*** Opening INFORMATION SHOWN ***

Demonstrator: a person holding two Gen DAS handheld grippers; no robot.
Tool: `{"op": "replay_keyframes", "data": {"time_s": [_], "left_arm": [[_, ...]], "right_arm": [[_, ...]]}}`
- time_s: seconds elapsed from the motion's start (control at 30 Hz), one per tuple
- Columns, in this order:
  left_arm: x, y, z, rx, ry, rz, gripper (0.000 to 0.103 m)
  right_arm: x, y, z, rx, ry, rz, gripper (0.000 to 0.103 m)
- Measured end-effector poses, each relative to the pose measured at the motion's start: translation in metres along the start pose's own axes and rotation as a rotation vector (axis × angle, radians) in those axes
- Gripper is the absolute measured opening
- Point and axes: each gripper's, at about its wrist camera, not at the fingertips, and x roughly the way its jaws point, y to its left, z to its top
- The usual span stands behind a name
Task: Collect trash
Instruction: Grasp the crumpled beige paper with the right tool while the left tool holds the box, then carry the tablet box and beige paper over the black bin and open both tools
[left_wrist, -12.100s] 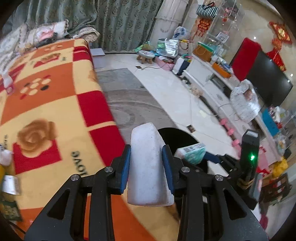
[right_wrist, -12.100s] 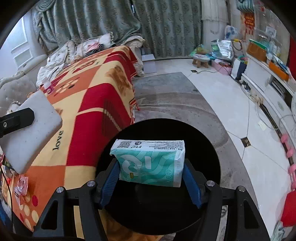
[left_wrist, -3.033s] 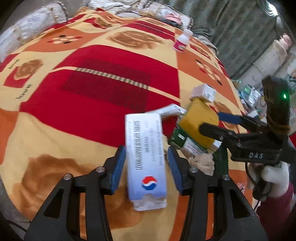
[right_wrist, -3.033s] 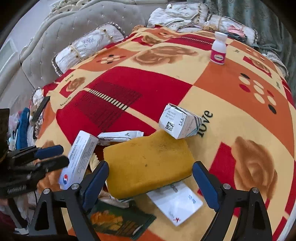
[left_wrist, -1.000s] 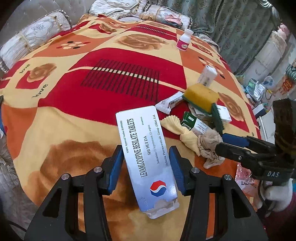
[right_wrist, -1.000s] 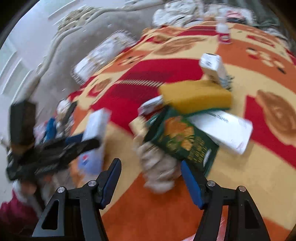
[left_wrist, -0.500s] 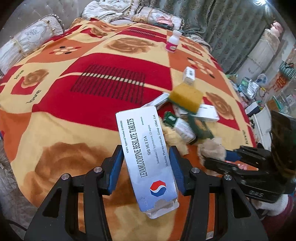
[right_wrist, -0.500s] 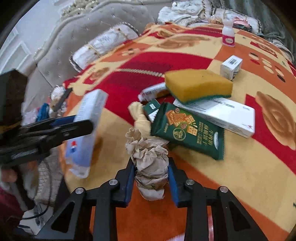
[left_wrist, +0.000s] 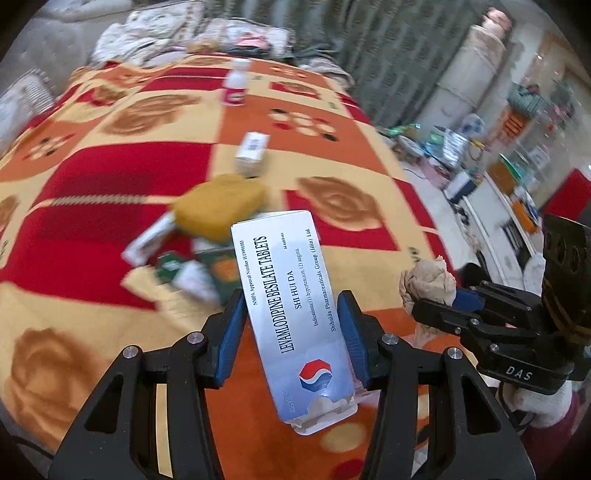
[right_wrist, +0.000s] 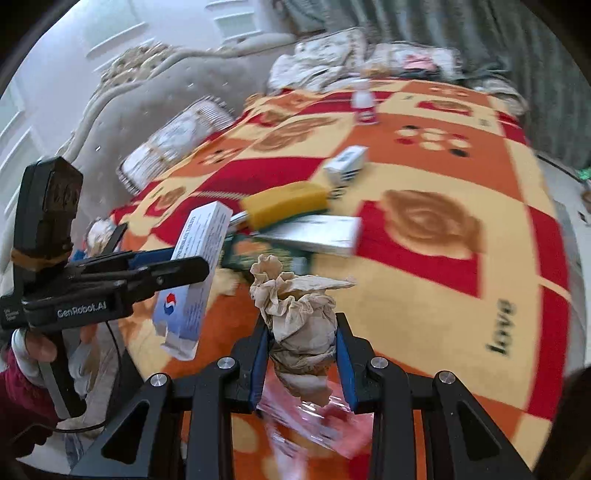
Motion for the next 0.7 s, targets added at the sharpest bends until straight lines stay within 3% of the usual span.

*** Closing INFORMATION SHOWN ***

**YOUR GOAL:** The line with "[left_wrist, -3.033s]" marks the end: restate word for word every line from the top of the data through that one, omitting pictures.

**FINAL ANSWER:**
Demonstrator: a person holding two Gen DAS handheld grippers; no robot.
Tool: `{"op": "replay_keyframes", "data": {"time_s": [_], "left_arm": [[_, ...]], "right_arm": [[_, ...]]}}`
- time_s: seconds elapsed from the motion's start (control at 30 Hz), one per tuple
- Columns, in this order:
  left_arm: x, y, z, rx, ry, rz, gripper (0.000 to 0.103 m)
  right_arm: x, y, z, rx, ry, rz, gripper (0.000 to 0.103 m)
- Measured end-effector poses, each relative to the pose measured at the motion's start: translation in metres along the start pose's own axes and rotation as a rotation vector (axis × angle, radians) in those axes
- Gripper is the absolute measured opening
- Point and axes: each gripper's, at about its wrist camera, not at the fingertips, and x roughly the way its jaws point, y to its left, z to its top
- The usual span stands behind a name
Task: Collect trash
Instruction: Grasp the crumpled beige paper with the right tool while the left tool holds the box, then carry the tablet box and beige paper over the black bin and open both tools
[left_wrist, -12.100s] 
[right_wrist, -12.100s] 
[left_wrist, -3.033s] 

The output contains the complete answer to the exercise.